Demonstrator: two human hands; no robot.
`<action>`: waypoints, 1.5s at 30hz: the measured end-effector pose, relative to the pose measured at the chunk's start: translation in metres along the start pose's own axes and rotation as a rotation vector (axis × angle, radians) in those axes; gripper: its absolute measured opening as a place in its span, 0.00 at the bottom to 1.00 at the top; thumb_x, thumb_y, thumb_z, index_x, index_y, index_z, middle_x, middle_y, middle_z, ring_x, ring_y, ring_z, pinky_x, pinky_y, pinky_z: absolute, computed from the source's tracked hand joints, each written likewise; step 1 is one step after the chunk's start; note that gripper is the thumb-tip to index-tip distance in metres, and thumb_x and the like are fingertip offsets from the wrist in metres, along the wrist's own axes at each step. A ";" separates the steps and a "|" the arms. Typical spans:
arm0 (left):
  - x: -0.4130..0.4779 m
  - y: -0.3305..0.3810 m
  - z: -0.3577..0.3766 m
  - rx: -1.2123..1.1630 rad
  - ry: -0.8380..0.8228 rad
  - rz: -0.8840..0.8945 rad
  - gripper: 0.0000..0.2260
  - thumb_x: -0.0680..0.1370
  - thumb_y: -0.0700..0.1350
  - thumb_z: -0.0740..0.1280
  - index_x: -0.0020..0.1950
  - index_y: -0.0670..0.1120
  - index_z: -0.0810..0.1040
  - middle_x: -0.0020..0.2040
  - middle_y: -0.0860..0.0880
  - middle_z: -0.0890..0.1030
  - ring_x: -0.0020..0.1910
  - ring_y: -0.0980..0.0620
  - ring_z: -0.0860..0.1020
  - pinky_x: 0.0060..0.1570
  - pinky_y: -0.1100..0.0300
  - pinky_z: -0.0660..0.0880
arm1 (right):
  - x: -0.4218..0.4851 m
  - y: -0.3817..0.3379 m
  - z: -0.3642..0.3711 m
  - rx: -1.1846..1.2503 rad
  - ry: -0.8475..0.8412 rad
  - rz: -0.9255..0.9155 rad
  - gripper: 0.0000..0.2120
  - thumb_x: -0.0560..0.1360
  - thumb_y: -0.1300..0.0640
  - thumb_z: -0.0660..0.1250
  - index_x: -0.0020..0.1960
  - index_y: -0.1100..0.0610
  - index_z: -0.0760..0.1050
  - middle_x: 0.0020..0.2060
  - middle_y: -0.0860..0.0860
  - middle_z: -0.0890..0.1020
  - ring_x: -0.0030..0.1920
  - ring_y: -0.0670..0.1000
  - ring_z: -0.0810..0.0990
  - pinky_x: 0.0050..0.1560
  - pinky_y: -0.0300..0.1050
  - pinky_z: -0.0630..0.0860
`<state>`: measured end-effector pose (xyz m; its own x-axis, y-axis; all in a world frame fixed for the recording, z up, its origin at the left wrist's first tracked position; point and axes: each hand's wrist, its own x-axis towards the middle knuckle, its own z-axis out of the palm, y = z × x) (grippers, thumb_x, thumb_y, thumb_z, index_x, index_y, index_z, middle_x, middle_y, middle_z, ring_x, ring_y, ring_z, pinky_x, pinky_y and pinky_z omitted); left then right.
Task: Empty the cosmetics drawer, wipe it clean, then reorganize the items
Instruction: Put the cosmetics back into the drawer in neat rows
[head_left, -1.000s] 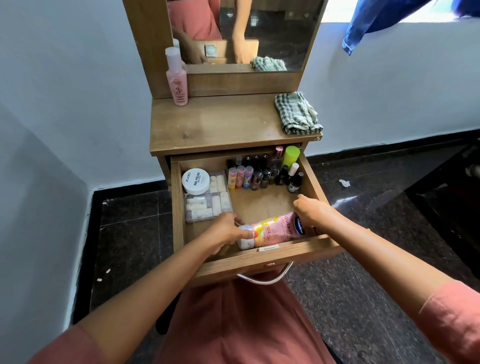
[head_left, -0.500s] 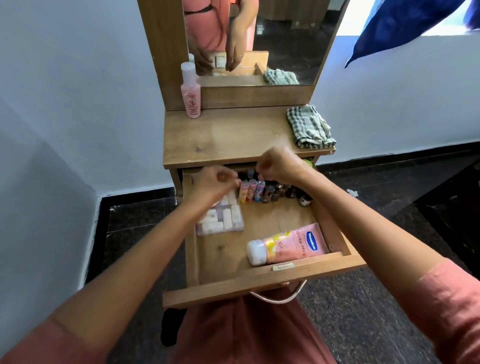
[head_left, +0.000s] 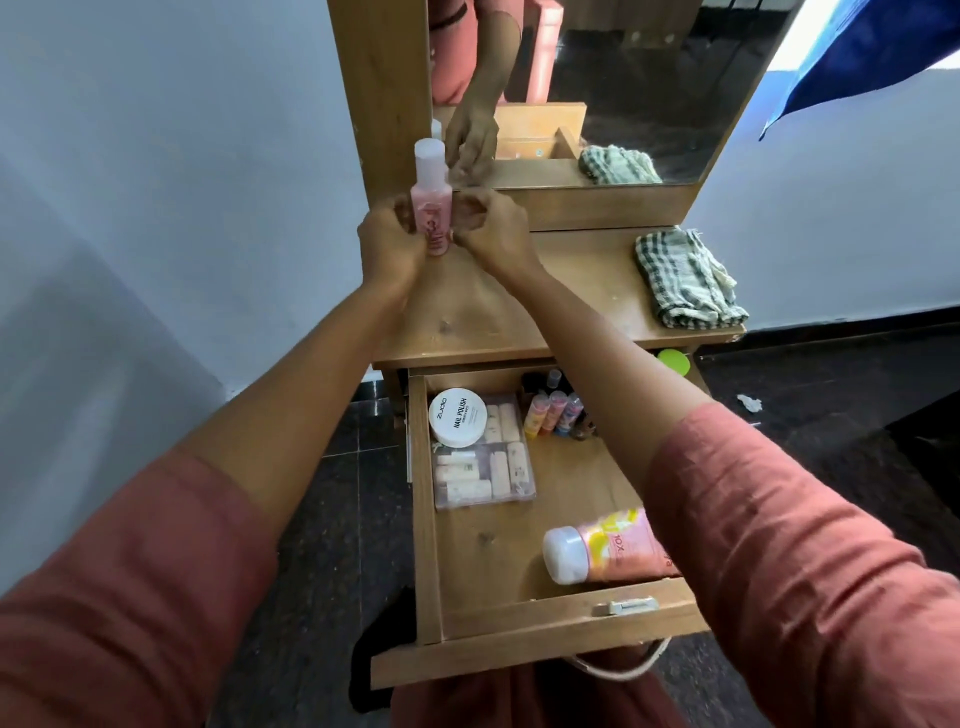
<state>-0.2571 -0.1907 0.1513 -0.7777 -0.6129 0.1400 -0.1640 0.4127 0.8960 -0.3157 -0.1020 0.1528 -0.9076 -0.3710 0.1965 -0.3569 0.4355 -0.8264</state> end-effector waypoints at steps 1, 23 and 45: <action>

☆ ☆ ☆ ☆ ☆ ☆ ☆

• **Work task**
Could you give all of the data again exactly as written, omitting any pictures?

• **Answer section**
Demonstrator: two human hands; no robot.
`<action>`: waypoints, 1.5s at 30hz: the measured end-effector pose, relative to the pose measured at the chunk's start: translation in metres along the start pose's own axes and rotation as a rotation vector (axis × angle, radians) in those axes; gripper: its absolute measured opening as a place in its span, 0.00 at the bottom to 1.00 at the top; thumb_x, thumb_y, thumb_z, index_x, index_y, index_z, middle_x, middle_y, middle_z, ring_x, ring_y, ring_z, pinky_x, pinky_y, pinky_z: absolute, computed from the source's tracked hand joints, each written likewise; step 1 is one step after the chunk's start; note that gripper is the thumb-tip to index-tip distance in metres, and thumb_x and the like are fingertip offsets from the wrist in metres, along the wrist's own axes at each step. A ";" separates the steps and a "|" the arms. Typical spans:
arm0 (left):
  - x: -0.4130..0.4779 m
  - y: -0.3305..0.3810 m
  - z: -0.3577..0.3766 m
  - rx: -1.2123..1.1630 rad
  - ry: -0.8380..0.8228 rad
  - rz: -0.8840..0.8945 rad
  - gripper: 0.0000..0.2260
  - thumb_x: -0.0680..0.1370
  - thumb_y: -0.0700..0.1350
  - thumb_z: -0.0740..0.1280
  - index_x: -0.0020..0.1950
  - index_y: -0.0670..0.1120
  - index_z: -0.0810..0.1040
  - middle_x: -0.0020..0.2040
  - middle_y: -0.0860..0.0880
  - middle_z: -0.0890..0.1030
  - ring_x: -0.0020..0.1910
  - ring_y: -0.0980..0.0620
  - ring_z: -0.0860..0.1020
  - pinky_x: 0.0060..0.1570
  - pinky_y: -0.1100..0.0300
  - pinky_z: -0.0660..0.0880
arm1 (right):
  - x: -0.4218..0.4851 m
  - y: -0.3817..0.3379 m
  - z: -0.3642..0.3711 m
  - rx: -1.1846..1.2503 rad
  - ry: -0.8475..0.8412 rad
  - rz: -0.9255..0.9155 rad
  - gripper: 0.0000..0.2120
  - thumb_x: -0.0560..0.1360
  - thumb_y: -0.1300..0.0640
  - thumb_z: -0.0660..0.1250
  - index_x: -0.0020..0.1960
  - index_y: -0.1100..0.0610
  - index_z: -0.0760..0.1050
  - middle_x: 0.0020..0.2060
  - middle_y: -0.0860..0.0860
  - middle_z: -0.0890..0.1020
  - ring_x: -0.0030..0.1920
  - ring_y: -0.0670..0.1000
  - ring_z: -0.0810..0.0990
  - pinky_x: 0.0050..0.1560
  - pinky_y: -0.0300..0.1050
  - pinky_z: -0.0630..0.0860
`<state>`: measured end-effector pose (xyz m; its own x-axis, y-axis; all in a world frame fixed for the recording, z up, its origin at the left wrist's first tracked position; point and axes: each hand's wrist, its own x-axis towards the middle knuckle, its own z-axis out of the palm, y = z × x) (grippers, thumb_x, thumb_y, thumb_z, index_x, index_y, index_z, middle_x, middle_y, middle_z, ring_x, ring_y, ring_z, pinky_x, pinky_y and pinky_z omitted); left then right.
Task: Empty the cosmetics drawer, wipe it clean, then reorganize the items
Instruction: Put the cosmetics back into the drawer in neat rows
[head_left, -1.000s] 
[head_left, -0.500s] 
[head_left, +0.000s] 
<state>-0.2571 -0.1907 0.1513 -0.7777 -0.6129 0.1400 -0.1640 0.4127 0.8960 -0.3157 -0.1020 0.1528 -0.9076 -0.3710 0.1965 -0.3569 0.4355 -0.8264</state> end-effector waypoints at steps 1, 23 and 45: <action>

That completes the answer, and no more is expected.